§ INFORMATION SHOWN:

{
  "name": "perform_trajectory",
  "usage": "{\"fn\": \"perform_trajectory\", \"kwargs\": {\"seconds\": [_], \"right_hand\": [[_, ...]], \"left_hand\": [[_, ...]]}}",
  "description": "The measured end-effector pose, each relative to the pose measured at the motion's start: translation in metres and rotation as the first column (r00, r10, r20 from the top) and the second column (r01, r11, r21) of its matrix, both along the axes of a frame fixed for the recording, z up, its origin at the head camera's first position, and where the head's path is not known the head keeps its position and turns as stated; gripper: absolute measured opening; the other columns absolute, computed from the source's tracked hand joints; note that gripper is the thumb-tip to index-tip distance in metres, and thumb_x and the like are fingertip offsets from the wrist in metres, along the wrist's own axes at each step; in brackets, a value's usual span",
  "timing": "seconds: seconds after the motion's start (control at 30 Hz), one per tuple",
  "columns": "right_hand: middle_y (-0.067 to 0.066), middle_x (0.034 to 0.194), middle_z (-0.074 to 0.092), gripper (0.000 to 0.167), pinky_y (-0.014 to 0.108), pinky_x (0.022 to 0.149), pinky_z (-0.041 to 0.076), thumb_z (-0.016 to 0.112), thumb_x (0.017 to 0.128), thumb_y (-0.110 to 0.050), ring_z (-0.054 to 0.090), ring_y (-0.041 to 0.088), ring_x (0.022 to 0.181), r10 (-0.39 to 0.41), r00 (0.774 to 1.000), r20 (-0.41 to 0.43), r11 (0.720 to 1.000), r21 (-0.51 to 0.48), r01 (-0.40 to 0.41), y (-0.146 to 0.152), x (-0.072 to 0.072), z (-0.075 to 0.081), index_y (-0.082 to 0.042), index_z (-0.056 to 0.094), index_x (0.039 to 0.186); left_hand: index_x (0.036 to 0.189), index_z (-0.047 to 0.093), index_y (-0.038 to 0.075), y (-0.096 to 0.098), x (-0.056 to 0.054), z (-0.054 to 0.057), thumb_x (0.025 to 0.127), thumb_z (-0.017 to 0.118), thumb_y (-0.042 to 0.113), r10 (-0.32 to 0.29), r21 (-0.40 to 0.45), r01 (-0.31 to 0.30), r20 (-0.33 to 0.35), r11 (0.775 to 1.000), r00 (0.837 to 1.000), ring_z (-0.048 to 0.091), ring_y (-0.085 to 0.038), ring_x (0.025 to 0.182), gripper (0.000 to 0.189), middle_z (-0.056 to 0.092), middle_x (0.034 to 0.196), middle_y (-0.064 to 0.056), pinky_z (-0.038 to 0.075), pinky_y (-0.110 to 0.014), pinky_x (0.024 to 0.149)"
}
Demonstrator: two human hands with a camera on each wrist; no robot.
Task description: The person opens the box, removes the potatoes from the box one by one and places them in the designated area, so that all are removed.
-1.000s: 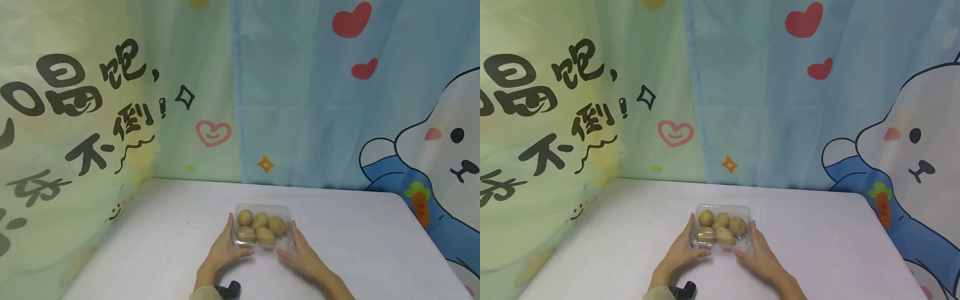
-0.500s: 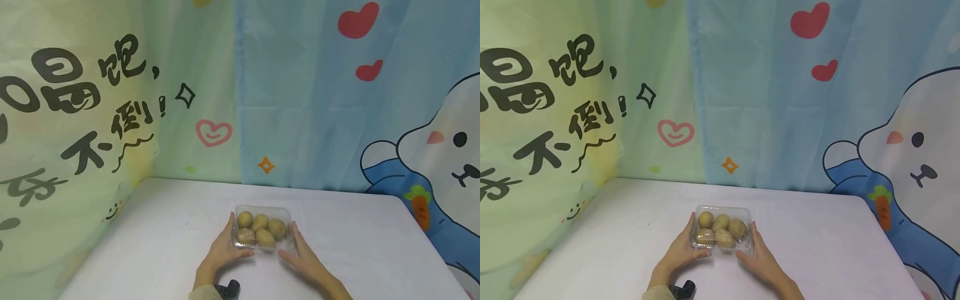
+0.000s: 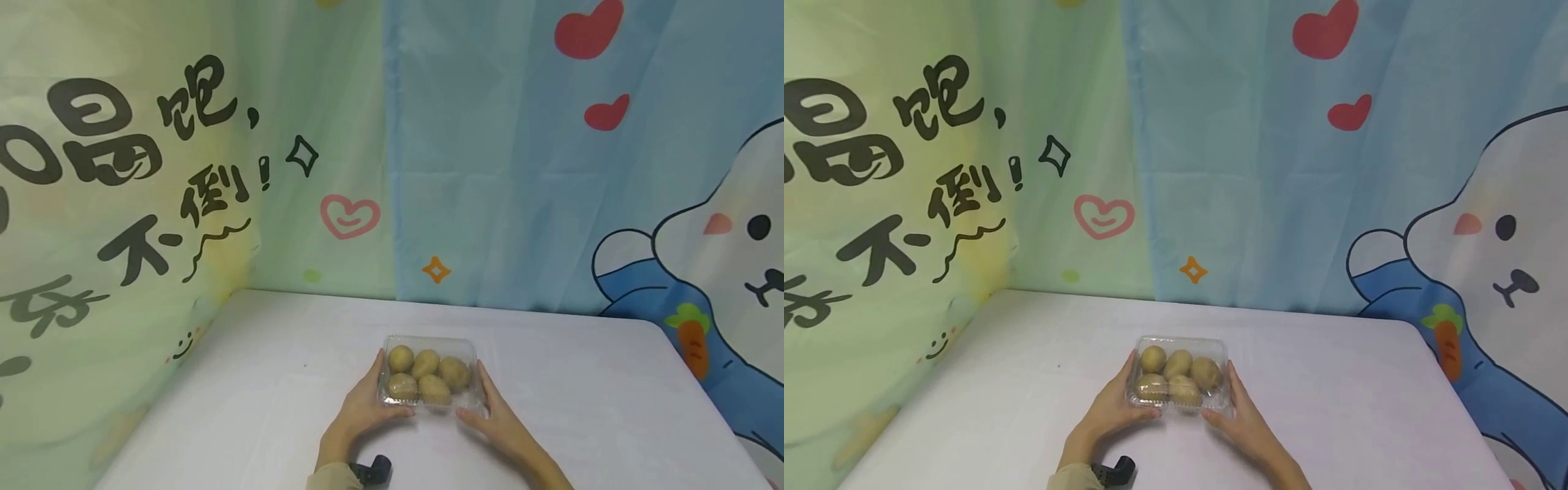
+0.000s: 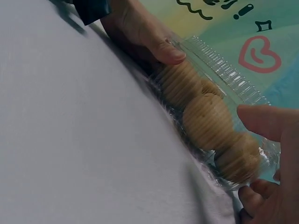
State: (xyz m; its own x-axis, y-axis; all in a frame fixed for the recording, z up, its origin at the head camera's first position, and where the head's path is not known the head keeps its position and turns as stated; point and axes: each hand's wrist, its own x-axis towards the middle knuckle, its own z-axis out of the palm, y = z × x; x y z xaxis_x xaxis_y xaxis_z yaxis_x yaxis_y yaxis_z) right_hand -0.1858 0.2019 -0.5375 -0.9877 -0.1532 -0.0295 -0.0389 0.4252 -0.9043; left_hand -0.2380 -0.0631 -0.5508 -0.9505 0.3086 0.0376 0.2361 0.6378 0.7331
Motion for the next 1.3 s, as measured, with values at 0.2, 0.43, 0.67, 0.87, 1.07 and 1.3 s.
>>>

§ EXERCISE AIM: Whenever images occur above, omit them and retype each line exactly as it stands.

§ SOLUTION TO THE PROBLEM:
{
  "name": "perform_trajectory",
  "usage": "{\"fn\": \"perform_trajectory\", \"kwargs\": {\"seconds\": [_], \"right_hand\": [[_, ...]], \"left_hand\": [[_, ...]]}}",
  "description": "The measured end-effector pose, each relative to the pose measured at the motion's start: translation in metres and rotation as the first column (r00, r10, r20 from the top) and the second column (r01, r11, r21) of its matrix, both along the axes of a frame fixed for the recording, z up, its origin at the head camera's first position, and where the head's path is not known the head keeps its position and turns as stated; gripper: absolute measured opening; the other columns absolute, computed from the source's tracked hand joints; note that gripper is the thumb-tip to index-tip distance in metres, and thumb_x and the like are fingertip offsets from the wrist in metres, along the wrist's own axes at each step; in brackets, a value's usual span",
  "timing": "seconds: seconds after the motion's start (control at 30 Hz), one per tuple",
  "columns": "right_hand: middle_y (-0.067 to 0.066), middle_x (0.034 to 0.194), middle_z (-0.074 to 0.092), gripper (0.000 to 0.167), pinky_y (-0.014 to 0.108), pinky_x (0.022 to 0.149), pinky_z (-0.041 to 0.076), thumb_z (-0.016 to 0.112), thumb_x (0.017 to 0.128), thumb_y (-0.110 to 0.050), ring_z (-0.054 to 0.090), ring_y (-0.041 to 0.088), ring_x (0.022 to 0.181), r10 (-0.39 to 0.41), r00 (0.774 to 1.000), r20 (-0.41 to 0.43), r11 (0.720 to 1.000), r21 (-0.51 to 0.48), r01 (-0.40 to 0.41), y (-0.146 to 0.152), x (-0.072 to 0.072), z (-0.075 to 0.081), index_y (-0.082 to 0.042), index_z (-0.056 to 0.094), index_x (0.039 to 0.186); left_hand: index_x (0.036 to 0.189), index_z (-0.047 to 0.093), index_y (-0.038 to 0.075), y (-0.096 to 0.098), x (-0.056 to 0.054), z (-0.054 to 0.057), thumb_x (0.025 to 0.127), thumb_z (-0.017 to 0.118), thumb_y (-0.042 to 0.113), r10 (-0.32 to 0.29), r21 (-0.40 to 0.45), r01 (-0.31 to 0.30), r20 (-0.33 to 0.35), r11 (0.775 to 1.000), r00 (0.837 to 1.000), ring_z (-0.048 to 0.091), ring_y (-0.085 to 0.038), ring_x (0.025 to 0.182), gripper (0.000 to 0.189), middle_z (-0.056 to 0.092), middle_x (0.034 to 0.196), middle_y (-0.064 to 0.056), pinky_z (-0.038 to 0.075), pinky_y (-0.110 to 0.014), pinky_x (0.024 to 0.149)"
}
Demonstrator: two human hands with a camera on each wrist; no robot.
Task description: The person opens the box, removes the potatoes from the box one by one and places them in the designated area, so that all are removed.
-1.000s: 
-0.500s: 
+0.000s: 
+0.000s: 
State: (xyz m; its own x-axis, y-axis; all in a frame fixed for the recording, z up, its origin at the head camera's first position, and where the head's path is not known the head keeps its position and turns as stated; point and axes: each hand's wrist, its own x-axis towards the middle knuckle, its own z-axis out of the palm, y = z × x; x y z xaxis_x xaxis_y xaxis_z yaxis_x yaxis_y yaxis_z) right_hand -0.1858 0.2019 -0.5375 -0.9877 -0.1532 -0.0295 -0.0389 0.4252 -0.9043; left_hand -0.2380 -0.0631 -0.5508 -0.9505 0.3086 0.0376 0.2361 0.6378 0.7331
Motion for the next 1.3 s, as measured, with values at 0.2, 0.43, 0.67, 0.87, 1.07 and 1.3 s.
>>>

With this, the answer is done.